Mit 23 Abbildungen. Aus dem Englischen von Frank Lachmann. Lyndsey Stonebridge beleuchtet Arendts Leben und Werk, bringt sie in einen Dialog mit unserer unruhigen Gegenwart - und fordert uns dazu auf, wie Hannah Arendt zu denken: unerschütterlich, liebevoll und trotzig.Die Umwälzungen unserer heutigen Zeit wären Hannah Arendt nur allzu vertraut gewesen. Tyrannei, Rassismus, postfaktische Politik, Verschwörungstheorien, Massenmigration, die Banalität des Bösen: Alles hat sie erlebt. Arendt wurde zu Beginn des letzten Jahrhunderts geboren und floh aus dem faschistischen Europa, um sich in Amerika ein neues Leben aufzubauen. Dort wurde sie zu einer der einflussreichsten - und umstrittensten - öffentlichen Intellektuellen der Welt. Sie schrieb über Macht und Terror, Exil und Liebe, aber vor allem über die Freiheit.
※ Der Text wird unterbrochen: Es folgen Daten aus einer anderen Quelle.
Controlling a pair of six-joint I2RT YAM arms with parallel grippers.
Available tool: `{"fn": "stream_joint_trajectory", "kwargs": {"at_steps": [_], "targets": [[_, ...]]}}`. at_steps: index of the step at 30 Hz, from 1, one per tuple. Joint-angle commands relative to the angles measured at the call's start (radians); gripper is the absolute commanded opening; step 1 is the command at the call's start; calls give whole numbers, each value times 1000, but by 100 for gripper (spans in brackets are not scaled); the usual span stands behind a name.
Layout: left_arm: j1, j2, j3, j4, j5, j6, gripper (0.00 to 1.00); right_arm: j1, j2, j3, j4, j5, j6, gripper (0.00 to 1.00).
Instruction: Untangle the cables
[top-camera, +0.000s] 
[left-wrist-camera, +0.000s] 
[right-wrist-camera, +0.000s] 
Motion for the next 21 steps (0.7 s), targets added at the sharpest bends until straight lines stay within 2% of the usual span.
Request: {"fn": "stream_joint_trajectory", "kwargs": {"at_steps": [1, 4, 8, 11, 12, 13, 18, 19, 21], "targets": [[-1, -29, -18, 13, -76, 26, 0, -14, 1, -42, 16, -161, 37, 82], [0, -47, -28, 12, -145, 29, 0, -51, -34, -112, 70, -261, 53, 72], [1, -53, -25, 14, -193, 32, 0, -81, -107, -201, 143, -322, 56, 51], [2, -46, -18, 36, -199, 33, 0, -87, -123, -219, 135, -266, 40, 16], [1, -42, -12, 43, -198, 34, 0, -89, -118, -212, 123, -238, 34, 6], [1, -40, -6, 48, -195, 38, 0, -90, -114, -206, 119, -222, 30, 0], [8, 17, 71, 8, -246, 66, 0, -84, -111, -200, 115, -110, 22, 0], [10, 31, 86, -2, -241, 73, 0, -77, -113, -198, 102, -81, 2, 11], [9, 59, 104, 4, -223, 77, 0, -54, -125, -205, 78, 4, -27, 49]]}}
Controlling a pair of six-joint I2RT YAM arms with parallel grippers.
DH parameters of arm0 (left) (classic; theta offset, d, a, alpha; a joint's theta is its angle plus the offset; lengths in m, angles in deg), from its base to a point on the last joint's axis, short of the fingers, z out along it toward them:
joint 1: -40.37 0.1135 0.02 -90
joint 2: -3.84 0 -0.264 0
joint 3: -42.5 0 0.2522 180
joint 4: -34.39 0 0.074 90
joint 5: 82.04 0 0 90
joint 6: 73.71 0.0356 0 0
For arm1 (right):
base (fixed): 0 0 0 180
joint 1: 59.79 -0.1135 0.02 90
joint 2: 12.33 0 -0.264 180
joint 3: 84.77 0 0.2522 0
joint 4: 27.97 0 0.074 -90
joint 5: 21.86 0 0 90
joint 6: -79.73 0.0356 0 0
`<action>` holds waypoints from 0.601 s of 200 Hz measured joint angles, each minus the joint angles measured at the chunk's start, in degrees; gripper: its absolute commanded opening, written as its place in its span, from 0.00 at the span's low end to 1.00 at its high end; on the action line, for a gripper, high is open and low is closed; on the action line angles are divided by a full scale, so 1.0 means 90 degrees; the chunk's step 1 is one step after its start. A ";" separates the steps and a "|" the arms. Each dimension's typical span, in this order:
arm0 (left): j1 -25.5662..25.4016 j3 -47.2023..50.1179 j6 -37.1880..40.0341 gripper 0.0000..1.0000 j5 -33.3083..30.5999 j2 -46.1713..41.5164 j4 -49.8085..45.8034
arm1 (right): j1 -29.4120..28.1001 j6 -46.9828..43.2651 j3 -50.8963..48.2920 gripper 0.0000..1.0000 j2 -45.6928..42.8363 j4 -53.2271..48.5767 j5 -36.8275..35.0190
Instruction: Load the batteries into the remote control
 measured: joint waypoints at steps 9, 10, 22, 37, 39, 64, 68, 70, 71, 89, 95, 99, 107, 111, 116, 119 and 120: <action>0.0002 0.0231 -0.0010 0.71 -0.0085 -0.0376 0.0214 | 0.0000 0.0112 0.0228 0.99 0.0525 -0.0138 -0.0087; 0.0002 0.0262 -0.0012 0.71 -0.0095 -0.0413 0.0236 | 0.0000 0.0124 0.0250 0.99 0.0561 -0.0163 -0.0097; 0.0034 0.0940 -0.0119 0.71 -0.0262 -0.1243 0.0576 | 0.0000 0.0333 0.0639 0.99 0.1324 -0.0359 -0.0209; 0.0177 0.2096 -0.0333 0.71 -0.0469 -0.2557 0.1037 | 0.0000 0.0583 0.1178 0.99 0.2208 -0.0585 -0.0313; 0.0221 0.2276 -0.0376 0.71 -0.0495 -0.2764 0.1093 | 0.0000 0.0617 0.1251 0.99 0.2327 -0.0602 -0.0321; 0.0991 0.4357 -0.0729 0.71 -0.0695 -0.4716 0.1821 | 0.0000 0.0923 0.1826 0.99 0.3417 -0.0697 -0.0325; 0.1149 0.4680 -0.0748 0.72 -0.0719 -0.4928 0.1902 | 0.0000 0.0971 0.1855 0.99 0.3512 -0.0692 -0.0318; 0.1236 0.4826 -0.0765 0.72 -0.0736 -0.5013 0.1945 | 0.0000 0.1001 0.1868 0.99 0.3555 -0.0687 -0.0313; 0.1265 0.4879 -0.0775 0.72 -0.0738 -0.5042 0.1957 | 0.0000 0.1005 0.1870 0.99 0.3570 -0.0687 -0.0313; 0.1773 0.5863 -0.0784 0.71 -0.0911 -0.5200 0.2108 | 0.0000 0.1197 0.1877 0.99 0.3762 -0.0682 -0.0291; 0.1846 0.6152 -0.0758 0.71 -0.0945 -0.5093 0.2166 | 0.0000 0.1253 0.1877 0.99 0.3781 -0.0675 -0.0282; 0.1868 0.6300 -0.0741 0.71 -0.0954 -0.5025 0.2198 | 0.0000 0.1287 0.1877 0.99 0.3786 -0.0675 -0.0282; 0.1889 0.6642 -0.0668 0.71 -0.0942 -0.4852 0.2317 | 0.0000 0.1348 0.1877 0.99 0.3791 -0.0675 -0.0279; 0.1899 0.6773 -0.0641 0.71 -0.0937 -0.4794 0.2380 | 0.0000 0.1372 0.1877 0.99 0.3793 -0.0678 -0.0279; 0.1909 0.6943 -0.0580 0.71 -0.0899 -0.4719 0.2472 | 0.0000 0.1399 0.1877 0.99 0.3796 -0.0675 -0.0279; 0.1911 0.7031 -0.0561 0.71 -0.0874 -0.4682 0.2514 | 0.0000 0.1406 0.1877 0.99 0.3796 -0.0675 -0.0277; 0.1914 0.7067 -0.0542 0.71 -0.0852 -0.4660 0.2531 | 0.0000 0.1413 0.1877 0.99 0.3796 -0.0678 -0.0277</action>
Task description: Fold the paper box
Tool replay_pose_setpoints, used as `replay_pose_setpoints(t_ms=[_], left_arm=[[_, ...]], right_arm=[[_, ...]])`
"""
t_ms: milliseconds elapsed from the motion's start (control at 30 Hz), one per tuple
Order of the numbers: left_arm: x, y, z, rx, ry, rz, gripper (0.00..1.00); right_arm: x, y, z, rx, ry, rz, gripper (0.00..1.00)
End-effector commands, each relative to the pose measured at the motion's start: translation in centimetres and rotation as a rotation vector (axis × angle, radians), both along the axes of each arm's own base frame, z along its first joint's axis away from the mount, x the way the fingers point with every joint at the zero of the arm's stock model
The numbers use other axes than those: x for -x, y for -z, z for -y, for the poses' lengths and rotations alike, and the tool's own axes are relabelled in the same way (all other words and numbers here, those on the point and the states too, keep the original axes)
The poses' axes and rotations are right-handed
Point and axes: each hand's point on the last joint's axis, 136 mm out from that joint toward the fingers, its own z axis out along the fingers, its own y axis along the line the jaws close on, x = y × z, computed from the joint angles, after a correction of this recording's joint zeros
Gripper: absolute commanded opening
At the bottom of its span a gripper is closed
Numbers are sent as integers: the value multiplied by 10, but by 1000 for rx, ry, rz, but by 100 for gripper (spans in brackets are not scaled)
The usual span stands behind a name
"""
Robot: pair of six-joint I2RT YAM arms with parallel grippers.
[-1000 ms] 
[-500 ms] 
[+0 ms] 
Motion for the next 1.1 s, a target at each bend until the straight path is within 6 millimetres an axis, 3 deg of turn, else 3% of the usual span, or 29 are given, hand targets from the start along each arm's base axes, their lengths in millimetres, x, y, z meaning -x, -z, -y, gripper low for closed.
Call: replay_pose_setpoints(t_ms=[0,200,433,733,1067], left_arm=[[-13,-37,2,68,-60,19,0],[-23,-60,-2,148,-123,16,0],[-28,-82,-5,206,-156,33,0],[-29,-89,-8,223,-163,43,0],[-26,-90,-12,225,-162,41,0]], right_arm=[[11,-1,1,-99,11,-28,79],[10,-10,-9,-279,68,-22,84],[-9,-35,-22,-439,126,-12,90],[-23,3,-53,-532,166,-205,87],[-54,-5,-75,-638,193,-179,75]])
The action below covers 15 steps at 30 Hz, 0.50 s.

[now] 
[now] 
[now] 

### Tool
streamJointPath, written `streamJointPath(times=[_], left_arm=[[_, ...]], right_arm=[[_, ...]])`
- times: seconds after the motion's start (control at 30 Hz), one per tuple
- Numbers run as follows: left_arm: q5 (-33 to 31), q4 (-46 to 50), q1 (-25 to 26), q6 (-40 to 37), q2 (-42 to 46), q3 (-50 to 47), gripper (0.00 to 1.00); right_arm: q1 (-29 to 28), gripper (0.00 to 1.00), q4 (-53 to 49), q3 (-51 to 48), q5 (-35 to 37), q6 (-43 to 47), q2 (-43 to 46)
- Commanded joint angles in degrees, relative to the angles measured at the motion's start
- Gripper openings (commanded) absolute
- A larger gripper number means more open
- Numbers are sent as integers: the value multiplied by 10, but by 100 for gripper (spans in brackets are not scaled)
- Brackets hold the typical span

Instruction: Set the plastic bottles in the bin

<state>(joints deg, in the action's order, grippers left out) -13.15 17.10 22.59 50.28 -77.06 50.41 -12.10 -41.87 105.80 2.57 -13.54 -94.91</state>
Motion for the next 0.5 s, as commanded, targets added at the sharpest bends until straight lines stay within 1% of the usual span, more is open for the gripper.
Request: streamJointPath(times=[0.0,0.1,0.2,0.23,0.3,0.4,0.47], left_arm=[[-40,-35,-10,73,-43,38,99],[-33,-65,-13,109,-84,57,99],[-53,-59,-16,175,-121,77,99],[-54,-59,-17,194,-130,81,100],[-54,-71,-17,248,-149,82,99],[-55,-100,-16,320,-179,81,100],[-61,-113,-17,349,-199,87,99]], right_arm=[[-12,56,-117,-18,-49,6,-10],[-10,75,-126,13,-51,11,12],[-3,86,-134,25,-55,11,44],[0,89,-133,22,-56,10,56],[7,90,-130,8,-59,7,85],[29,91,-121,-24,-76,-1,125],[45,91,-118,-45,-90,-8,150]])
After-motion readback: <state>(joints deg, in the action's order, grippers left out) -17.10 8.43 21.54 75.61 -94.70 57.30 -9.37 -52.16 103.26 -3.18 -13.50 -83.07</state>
Fragen und Denken - darin bestand ihre erste Verteidigung gegen jede Form der Tyrannei, der sie eine Politik der menschlichen Pluralität und Spontaneität entgegensetzte. Die Welt zu lieben, so lehrt uns Arendt, bedeutet, den Mut zu finden, sie zu schützen.
Rezensionsnotiz zu
Deutschlandfunk Kultur, 23.02.2024
Rezensent Eike Gebhardt hält Lyndsey Stonebridges Buch über Hannah Arendt trotz einiger Willkürlichkeiten und der ein oder anderen spekulativen Passage, wo der Band Richtung Entwicklungsroman abbiegt, für lesenswert. Die Themen Natalität, Liebe und totalitäre Systeme behandelt die Autorin laut Gebhardt mit Blick auf die Gegenwart in einer Mischung aus Mentalitätsgeschichte und intellektueller Biografie. Dass sie dabei manchmal vage bleibt oder sich aus Mangel an Beweisen in innere Monologe und szenische Anweisungen flüchtet, entgeht Gebhardt nicht, es erscheint ihm aber anregend genug.